5. The defendant testified that he was familiar with his wife's reputation in the community as a violent and turbulent person. Thereafter he was asked: "Have you ever been struck by your wife prior to this date?" The objection sustained was that only general reputation, not specific acts, could be explored on direct examination. Mimbs v. State, 189 Ga. 189 (5 SE2d 770)
. "Previous difficulties between the defendant and the deceased, which give color and effect to the transaction under investigation and shed light upon the motives of the parties, are competent evidence. Brown v. State, 51 Ga. 502
." Coleman v. State, 141 Ga. 737
, 739 (82 SE 227
). To be admissible, however, it must further be shown that the previous occasion is close enough in point of time, and otherwise relevant to the feelings of the parties, to be of probative value or it is not admissible. Miller v. State, 158 Ga. 697 (124 SE 195)

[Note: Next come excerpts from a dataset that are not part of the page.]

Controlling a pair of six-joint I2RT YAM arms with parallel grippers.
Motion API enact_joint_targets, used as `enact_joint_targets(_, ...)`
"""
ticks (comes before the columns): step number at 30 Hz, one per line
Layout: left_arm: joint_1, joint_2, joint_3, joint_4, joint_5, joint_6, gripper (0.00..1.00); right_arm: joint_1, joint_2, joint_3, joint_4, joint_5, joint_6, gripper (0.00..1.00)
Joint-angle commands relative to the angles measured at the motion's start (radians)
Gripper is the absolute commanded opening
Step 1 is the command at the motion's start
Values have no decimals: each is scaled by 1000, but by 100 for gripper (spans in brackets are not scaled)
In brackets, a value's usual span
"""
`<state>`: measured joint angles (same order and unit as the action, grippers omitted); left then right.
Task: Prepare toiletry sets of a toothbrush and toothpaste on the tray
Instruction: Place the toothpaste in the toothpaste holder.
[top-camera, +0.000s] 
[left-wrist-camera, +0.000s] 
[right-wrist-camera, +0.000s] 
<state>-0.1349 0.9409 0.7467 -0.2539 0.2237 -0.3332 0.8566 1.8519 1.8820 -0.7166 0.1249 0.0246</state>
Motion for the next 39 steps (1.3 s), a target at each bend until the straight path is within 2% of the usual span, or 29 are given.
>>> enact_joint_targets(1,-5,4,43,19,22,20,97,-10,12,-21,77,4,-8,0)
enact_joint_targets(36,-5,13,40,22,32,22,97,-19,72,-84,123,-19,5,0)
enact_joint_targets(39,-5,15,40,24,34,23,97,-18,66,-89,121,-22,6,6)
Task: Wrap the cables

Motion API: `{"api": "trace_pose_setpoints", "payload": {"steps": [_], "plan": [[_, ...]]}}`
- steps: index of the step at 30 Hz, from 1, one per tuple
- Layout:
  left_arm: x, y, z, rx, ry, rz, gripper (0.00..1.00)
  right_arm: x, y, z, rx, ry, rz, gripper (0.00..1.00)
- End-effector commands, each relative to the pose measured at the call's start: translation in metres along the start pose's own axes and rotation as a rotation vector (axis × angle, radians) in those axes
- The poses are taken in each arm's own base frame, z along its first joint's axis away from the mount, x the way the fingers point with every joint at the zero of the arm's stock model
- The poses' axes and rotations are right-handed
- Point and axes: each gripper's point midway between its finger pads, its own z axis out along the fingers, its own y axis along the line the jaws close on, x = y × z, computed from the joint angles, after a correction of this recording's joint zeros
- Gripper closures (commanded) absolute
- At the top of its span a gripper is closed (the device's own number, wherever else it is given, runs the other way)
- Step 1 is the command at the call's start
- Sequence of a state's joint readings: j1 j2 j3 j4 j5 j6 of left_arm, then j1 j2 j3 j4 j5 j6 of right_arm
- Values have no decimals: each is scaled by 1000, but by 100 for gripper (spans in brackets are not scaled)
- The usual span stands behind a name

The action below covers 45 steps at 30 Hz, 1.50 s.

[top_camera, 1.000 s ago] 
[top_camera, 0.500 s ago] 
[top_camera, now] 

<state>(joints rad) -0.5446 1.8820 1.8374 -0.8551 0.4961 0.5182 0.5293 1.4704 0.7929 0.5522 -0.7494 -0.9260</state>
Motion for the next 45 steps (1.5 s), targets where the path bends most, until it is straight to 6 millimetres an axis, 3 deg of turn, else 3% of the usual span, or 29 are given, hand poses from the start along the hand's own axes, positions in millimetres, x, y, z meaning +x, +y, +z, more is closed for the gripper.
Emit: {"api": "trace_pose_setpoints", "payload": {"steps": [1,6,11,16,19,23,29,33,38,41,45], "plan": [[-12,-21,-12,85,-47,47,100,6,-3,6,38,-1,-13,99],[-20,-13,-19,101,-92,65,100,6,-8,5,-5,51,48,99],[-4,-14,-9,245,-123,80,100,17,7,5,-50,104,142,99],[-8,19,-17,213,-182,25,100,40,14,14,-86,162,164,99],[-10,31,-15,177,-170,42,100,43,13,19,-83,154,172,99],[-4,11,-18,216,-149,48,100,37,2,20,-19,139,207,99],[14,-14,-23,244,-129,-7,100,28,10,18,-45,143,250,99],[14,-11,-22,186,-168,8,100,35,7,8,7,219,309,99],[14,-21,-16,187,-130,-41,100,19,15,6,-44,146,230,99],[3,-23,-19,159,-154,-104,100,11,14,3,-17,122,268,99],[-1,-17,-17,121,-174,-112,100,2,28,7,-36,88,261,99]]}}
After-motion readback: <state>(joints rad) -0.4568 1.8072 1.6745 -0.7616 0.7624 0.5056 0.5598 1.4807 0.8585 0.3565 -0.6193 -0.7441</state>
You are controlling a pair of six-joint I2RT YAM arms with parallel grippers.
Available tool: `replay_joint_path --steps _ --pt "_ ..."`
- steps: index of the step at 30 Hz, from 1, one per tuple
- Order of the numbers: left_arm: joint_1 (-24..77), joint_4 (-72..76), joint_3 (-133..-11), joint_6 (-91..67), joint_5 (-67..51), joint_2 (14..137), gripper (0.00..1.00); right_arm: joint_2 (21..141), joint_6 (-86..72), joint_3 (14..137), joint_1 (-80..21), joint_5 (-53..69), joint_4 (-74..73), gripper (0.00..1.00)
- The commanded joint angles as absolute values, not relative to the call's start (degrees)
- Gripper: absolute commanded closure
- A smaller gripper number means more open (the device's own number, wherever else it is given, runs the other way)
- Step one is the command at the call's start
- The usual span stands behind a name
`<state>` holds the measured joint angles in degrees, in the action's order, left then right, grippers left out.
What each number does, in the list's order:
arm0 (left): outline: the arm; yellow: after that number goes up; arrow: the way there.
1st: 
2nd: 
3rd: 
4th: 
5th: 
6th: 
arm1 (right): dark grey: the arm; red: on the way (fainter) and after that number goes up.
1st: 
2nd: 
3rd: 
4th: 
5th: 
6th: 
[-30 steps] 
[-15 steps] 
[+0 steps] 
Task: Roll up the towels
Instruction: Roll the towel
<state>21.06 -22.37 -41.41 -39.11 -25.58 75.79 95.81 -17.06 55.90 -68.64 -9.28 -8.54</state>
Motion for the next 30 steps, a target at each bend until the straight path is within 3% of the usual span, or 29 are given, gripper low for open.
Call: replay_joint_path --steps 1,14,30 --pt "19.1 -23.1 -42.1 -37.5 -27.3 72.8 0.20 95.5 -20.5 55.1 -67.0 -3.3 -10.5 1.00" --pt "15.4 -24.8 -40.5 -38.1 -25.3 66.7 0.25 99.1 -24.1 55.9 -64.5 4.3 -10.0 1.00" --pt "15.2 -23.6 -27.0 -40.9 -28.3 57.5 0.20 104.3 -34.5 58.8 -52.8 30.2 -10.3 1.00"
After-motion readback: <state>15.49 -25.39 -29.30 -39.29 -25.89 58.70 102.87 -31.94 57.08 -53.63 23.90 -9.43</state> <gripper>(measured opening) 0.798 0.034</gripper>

; Brown v. State, 109 Ga. App. 212 (135 SE2d 480)
. The exclusion of testimony that at some prior time the witness had struck the defendant, nothing more appearing, is insufficient ground for reversal.
6. Appellant further contends that the court erred (a) in failing to charge on the offense of simple assault; (b) on a request to charge Code Ann. 26-902 (a) the court added thereto Code Ann. 26-902 (b) (1), and (c), the court refused to charge on request that "sympathy for the alleged victim should play no part in your deliberations."

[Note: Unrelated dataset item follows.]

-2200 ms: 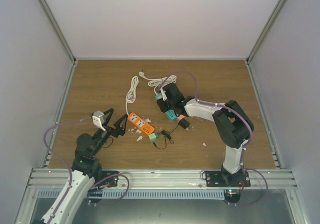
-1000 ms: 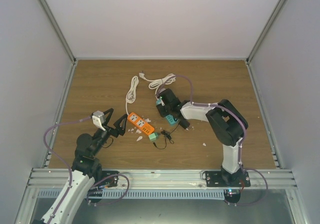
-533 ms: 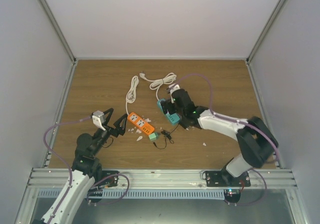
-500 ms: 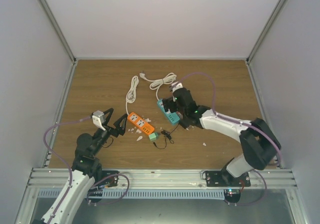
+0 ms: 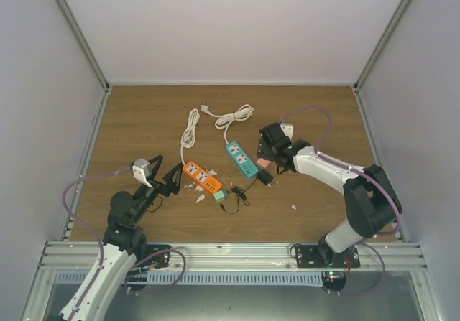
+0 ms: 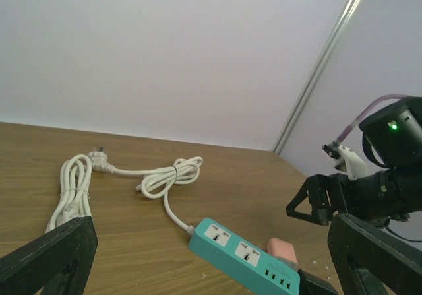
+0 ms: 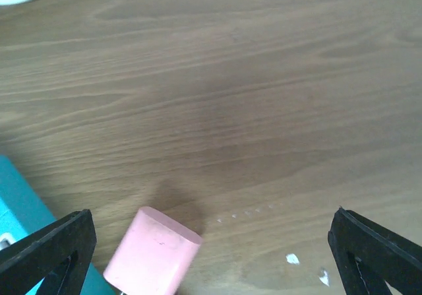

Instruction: Insert the plug

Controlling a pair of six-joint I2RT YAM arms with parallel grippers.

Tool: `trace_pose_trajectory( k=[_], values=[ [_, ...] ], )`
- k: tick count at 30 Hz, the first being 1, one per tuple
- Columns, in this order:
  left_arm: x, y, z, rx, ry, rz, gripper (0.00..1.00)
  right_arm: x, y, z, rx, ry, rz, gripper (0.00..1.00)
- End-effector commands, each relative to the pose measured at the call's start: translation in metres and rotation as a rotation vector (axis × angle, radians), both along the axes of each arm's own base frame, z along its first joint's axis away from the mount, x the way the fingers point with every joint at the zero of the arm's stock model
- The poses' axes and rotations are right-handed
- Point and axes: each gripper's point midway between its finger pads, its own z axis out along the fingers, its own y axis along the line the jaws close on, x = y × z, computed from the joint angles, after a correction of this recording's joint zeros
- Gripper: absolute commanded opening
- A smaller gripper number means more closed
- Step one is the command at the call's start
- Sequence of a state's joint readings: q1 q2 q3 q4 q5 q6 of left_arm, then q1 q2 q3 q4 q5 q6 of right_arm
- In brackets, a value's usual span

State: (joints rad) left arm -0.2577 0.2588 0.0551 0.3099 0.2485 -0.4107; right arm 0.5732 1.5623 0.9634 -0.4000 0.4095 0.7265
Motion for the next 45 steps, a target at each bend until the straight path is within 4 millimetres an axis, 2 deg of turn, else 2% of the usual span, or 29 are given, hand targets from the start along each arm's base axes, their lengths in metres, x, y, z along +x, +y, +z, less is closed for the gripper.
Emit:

We find no error in the instructions given. The victim's testimony was that as she was sleeping on the bed her husband entered the room, gun in hand stating he was going to kill her and others, and "he fired three times before I could even say anything." The defendant admitted the shooting, but claimed that he and his wife were lying on the bed at the time, that he reached under the mattress for the pistol (which was normally left there by the parties) and that the first shot went off by accident while they tussled for the gun, and next was fired in self-defense. Where under neither version of the evidence would a lesser crime be involved, it is not error to fail to charge it. Landers v. State, 87 Ga. App. 446 (74 SE2d 383)
As to the remaining request, the court included that part of it which stated the state's burden to prove guilt beyond a reasonable doubt. Under the facts of this case, and taking the charge as a whole, we find no reversible error.
7. Enumerations of error 12, 13 and 14 deal with the introduction of conviction or guilty pleas for assault and battery and related offenses, the evidence being offered at the sentencing hearing. We find from the record that that part of Code Ann. 27-2534 which specifies that only such matters "as the State has made known to the defendant prior to his trial" was complied with when the state gave defendant's counsel a list of the prior convictions or pleas intended to be used. These all related to "Willie Mitchell," the name under which the defendant was indicted in this case. Identity of name presumptively imports identity of person, in the absence of any evidence to the contrary. Timbs v. State, 71 Ga. App. 141 (3) (30 SE2d 290). No question of identity was raised in the trial court, and it is too late to raise the question here.
8. A fair statement of the contentions of the parties as shown by the evidence is not an expression of opinion by the trial judge. Malcolm Bros. v. Pollock, 52 Ga. App. 772 (3) (184 SE 659).
Richard Bell, District Attorney, Calvin A. Leipold, Assistant District Attorney, for appellee.